Enquanto dorsais, trapézio e romboides realizam contrações dinâmicas, contraindo e relaxando a cada repetição, os músculos do antebraço permanecem contraídos o tempo todo para manter a pegada na barra ou no puxador.
Essa contração contínua reduz temporariamente o fluxo sanguíneo local, acelerando a fadiga e provocando a sensação de queimação.
Além disso, os músculos do antebraço são menores do que os das costas. Por isso, costumam atingir o limite antes, especialmente em séries longas ou com cargas elevadas.
Um estudo publicado na revista Frontiers in Aging destaca que a força de preensão (handgrip strength) influencia diretamente o desempenho em exercícios de puxada. Quando a pegada falha, ela pode limitar a série antes que a musculatura alvo seja realmente levada à fadiga.
Como evitar que isso aconteça?
Se o antebraço estiver limitando o seu treino de costas, alguns ajustes podem ajudar.
O primeiro é evitar apertar a barra com força excessiva.

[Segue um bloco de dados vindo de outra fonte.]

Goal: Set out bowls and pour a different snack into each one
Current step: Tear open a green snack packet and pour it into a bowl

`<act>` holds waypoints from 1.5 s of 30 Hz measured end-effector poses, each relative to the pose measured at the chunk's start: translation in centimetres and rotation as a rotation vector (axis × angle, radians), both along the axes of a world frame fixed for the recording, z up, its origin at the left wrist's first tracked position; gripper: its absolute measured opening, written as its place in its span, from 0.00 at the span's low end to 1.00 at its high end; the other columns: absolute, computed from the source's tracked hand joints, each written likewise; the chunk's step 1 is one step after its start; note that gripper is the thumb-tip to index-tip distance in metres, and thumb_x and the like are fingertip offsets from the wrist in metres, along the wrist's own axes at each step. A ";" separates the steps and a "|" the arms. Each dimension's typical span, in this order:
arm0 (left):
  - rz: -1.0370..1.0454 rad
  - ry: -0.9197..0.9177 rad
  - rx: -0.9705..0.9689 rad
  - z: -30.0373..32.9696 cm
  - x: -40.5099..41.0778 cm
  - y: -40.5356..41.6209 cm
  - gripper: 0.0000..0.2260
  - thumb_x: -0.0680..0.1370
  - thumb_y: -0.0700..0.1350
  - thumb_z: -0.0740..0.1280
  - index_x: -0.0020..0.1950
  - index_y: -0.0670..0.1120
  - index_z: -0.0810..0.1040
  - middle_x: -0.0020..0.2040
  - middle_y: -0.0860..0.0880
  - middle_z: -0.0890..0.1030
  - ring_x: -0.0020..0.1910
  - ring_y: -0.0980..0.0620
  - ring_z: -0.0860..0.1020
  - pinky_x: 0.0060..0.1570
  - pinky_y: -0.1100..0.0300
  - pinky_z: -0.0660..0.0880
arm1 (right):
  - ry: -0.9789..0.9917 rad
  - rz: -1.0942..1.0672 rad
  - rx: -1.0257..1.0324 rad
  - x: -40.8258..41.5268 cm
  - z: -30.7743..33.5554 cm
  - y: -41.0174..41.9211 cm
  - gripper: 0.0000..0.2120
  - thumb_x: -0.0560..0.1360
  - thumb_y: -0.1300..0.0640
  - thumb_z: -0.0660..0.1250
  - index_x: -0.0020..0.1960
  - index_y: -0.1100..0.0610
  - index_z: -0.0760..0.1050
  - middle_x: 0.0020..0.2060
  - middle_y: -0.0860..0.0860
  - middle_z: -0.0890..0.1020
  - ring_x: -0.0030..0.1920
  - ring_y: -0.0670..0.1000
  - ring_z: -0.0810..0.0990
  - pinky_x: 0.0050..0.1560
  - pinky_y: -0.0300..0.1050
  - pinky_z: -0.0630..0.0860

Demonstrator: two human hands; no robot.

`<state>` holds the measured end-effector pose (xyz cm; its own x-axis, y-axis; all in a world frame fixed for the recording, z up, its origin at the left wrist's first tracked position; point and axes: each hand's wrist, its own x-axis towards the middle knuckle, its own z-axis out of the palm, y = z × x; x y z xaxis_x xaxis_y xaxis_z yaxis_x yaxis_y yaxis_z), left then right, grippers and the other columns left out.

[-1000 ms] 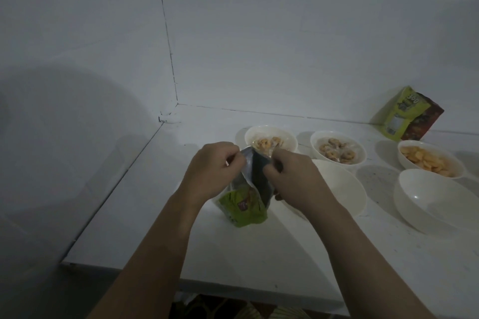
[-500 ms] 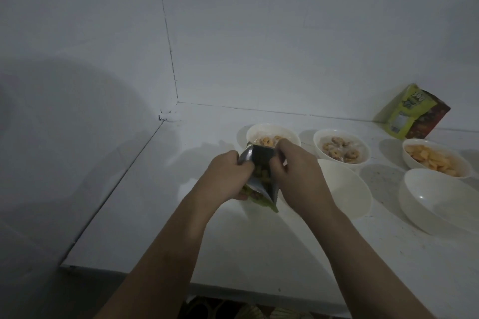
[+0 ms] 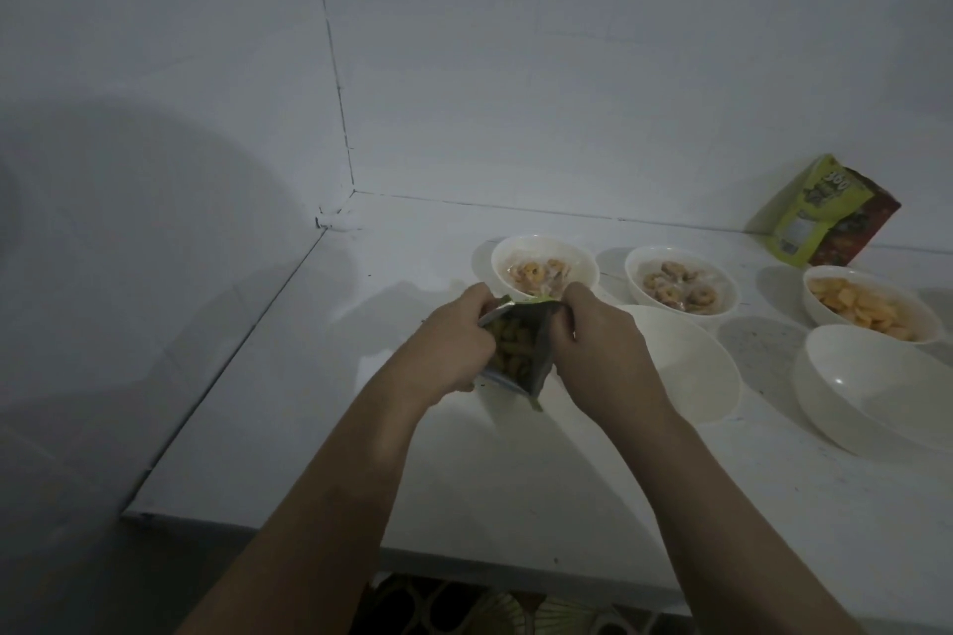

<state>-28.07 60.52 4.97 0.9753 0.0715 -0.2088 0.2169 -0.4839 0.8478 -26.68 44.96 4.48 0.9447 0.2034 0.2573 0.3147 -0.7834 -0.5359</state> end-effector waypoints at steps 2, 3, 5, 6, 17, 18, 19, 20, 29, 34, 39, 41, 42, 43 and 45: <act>0.010 0.065 -0.032 0.1 -0.1 0.0 0.13 0.77 0.37 0.60 0.57 0.51 0.65 0.53 0.46 0.74 0.53 0.45 0.76 0.48 0.48 0.82 | 0.006 -0.005 0.039 -0.1 0.1 0.0 0.10 0.82 0.57 0.54 0.42 0.58 0.65 0.33 0.51 0.75 0.35 0.55 0.77 0.32 0.49 0.68; 0.008 0.089 -0.081 0.2 -0.2 0.0 0.16 0.77 0.37 0.62 0.60 0.52 0.63 0.53 0.47 0.73 0.54 0.45 0.76 0.49 0.47 0.82 | 0.009 -0.008 0.057 -0.1 0.1 0.0 0.10 0.82 0.57 0.54 0.42 0.58 0.66 0.34 0.52 0.76 0.36 0.57 0.78 0.35 0.52 0.73; -0.029 0.140 -0.177 0.3 -0.5 -0.3 0.25 0.76 0.35 0.65 0.64 0.55 0.58 0.57 0.47 0.73 0.57 0.43 0.76 0.48 0.46 0.82 | 0.028 -0.013 0.089 -0.2 0.1 0.0 0.10 0.82 0.56 0.53 0.44 0.59 0.67 0.35 0.53 0.77 0.37 0.57 0.79 0.39 0.57 0.79; -0.045 0.157 -0.215 0.3 -0.6 -0.4 0.29 0.75 0.33 0.65 0.65 0.58 0.57 0.59 0.45 0.73 0.57 0.43 0.77 0.47 0.46 0.82 | 0.048 -0.014 0.107 -0.3 0.0 0.1 0.10 0.82 0.55 0.53 0.45 0.58 0.68 0.36 0.53 0.77 0.38 0.57 0.79 0.39 0.59 0.80; -0.019 0.132 -0.446 -0.2 -1.3 0.9 0.36 0.77 0.27 0.58 0.72 0.62 0.54 0.72 0.43 0.62 0.62 0.39 0.75 0.55 0.42 0.79 | 0.663 0.011 0.215 -0.7 0.6 -0.5 0.13 0.80 0.60 0.54 0.63 0.57 0.69 0.53 0.57 0.78 0.39 0.60 0.86 0.45 0.57 0.84; -0.023 0.132 -0.480 -0.2 -1.3 1.2 0.36 0.76 0.26 0.57 0.72 0.62 0.55 0.73 0.42 0.62 0.63 0.37 0.75 0.55 0.41 0.78 | 0.675 0.005 0.241 -0.7 0.7 -0.6 0.13 0.80 0.61 0.53 0.63 0.58 0.70 0.52 0.58 0.79 0.39 0.60 0.86 0.45 0.58 0.84; -0.032 0.137 -0.510 -0.2 -1.3 1.5 0.35 0.76 0.26 0.57 0.72 0.61 0.57 0.72 0.41 0.63 0.63 0.36 0.75 0.55 0.40 0.78 | 0.684 0.003 0.271 -0.9 0.8 -0.6 0.14 0.81 0.62 0.52 0.63 0.59 0.71 0.53 0.58 0.79 0.41 0.61 0.86 0.45 0.57 0.84; -0.040 0.148 -0.534 -0.4 -1.4 1.7 0.34 0.76 0.27 0.57 0.71 0.60 0.59 0.71 0.41 0.65 0.62 0.36 0.75 0.55 0.39 0.78 | 0.689 0.005 0.304 -1.1 1.0 -0.5 0.15 0.81 0.62 0.51 0.63 0.59 0.72 0.54 0.59 0.79 0.42 0.60 0.86 0.44 0.55 0.85; 0.101 0.238 -0.626 -2.8 0.3 2.1 0.32 0.77 0.70 0.50 0.74 0.54 0.64 0.72 0.46 0.70 0.70 0.39 0.68 0.67 0.38 0.66 | 0.577 0.005 0.440 -2.5 2.4 -1.1 0.14 0.84 0.55 0.52 0.62 0.56 0.74 0.52 0.58 0.81 0.40 0.57 0.85 0.38 0.50 0.85; 0.300 0.142 -0.667 -5.5 0.8 0.1 0.23 0.84 0.57 0.52 0.71 0.45 0.71 0.67 0.44 0.75 0.66 0.43 0.73 0.66 0.46 0.71 | 0.475 0.080 0.451 -3.6 4.4 -0.7 0.14 0.84 0.47 0.52 0.57 0.52 0.73 0.50 0.56 0.81 0.40 0.58 0.85 0.41 0.57 0.84; 0.421 -0.024 -0.797 -6.3 1.5 -0.1 0.16 0.81 0.43 0.55 0.58 0.34 0.77 0.57 0.36 0.80 0.56 0.37 0.79 0.54 0.46 0.78 | 0.371 0.097 0.358 -4.4 5.4 -0.8 0.17 0.83 0.43 0.52 0.59 0.48 0.76 0.46 0.49 0.81 0.38 0.52 0.84 0.38 0.51 0.84; 0.444 -0.053 -0.867 -6.2 1.7 -0.3 0.13 0.80 0.42 0.55 0.55 0.39 0.77 0.52 0.37 0.78 0.51 0.39 0.78 0.48 0.48 0.77 | 0.385 0.114 0.373 -4.5 5.4 -1.0 0.15 0.82 0.43 0.56 0.62 0.47 0.76 0.46 0.48 0.82 0.37 0.51 0.85 0.39 0.50 0.84; 0.456 -0.061 -0.889 -6.1 1.8 -0.4 0.12 0.81 0.42 0.55 0.55 0.40 0.76 0.50 0.38 0.77 0.50 0.41 0.77 0.46 0.50 0.76 | 0.389 0.140 0.343 -4.4 5.5 -1.3 0.14 0.81 0.45 0.59 0.64 0.46 0.74 0.46 0.47 0.83 0.37 0.50 0.85 0.38 0.48 0.84; 0.467 -0.070 -0.902 -6.1 2.0 -0.5 0.11 0.81 0.42 0.54 0.54 0.40 0.75 0.49 0.38 0.76 0.49 0.42 0.76 0.43 0.53 0.76 | 0.397 0.176 0.293 -4.3 5.5 -1.6 0.15 0.80 0.48 0.62 0.67 0.44 0.72 0.46 0.47 0.83 0.38 0.49 0.85 0.38 0.46 0.84; 0.475 -0.087 -0.924 -6.1 2.5 -0.5 0.11 0.81 0.42 0.54 0.48 0.41 0.74 0.44 0.40 0.76 0.44 0.43 0.77 0.36 0.57 0.76 | 0.437 0.238 0.217 -4.1 5.5 -2.1 0.25 0.77 0.57 0.65 0.71 0.41 0.66 0.47 0.46 0.83 0.40 0.47 0.85 0.38 0.44 0.84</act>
<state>-25.59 59.98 -1.17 0.9030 0.2996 -0.3078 0.1360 0.4803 0.8665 -30.74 42.82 9.94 0.9073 0.4109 -0.0889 0.1820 -0.5746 -0.7979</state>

Pense nas mãos apenas como um ponto de conexão com o equipamento e conduza o movimento com os cotovelos, aproximando as escápulas antes da puxada.
Outra estratégia é utilizar straps quando o objetivo principal do treino for desenvolver as costas. As tiras reduzem a exigência da pegada, permitindo que a musculatura dorsal trabalhe por mais tempo.
Também vale dedicar alguns minutos do treino ao fortalecimento da pegada. Exercícios como o farmer’s walk (caminhada do fazendeiro) ou sustentações isométricas ajudam a aumentar a resistência dos antebraços ao longo do tempo.
A pegada interfere na sensação?
Sim. Dependendo do equipamento disponível, variar a pegada também pode fazer diferença.
Algumas pessoas conseguem distribuir melhor o esforço utilizando uma pegada neutra, enquanto outras se beneficiam do uso de ganchos ou straps em séries mais pesadas.
Independentemente da variação escolhida, o mais importante é evitar que a força das mãos se torne o fator limitante do exercício.
Um estudo publicado no PMC observou que atletas que melhoraram a resistência da musculatura do antebraço conseguiram aumentar o desempenho em exercícios de puxada, reforçando a importância da pegada para a performance.
Sentir o antebraço queimando significa que a remada está errada?
Não. Como a pegada participa de todo o movimento, é esperado que o antebraço trabalhe durante a remada.
O sinal de atenção aparece quando ele entra em fadiga muito antes das costas, impedindo que você complete a série ou sinta a musculatura dorsal sendo exigida. Nesses casos, vale revisar a técnica, ajustar a carga e fortalecer gradualmente a força da pegada.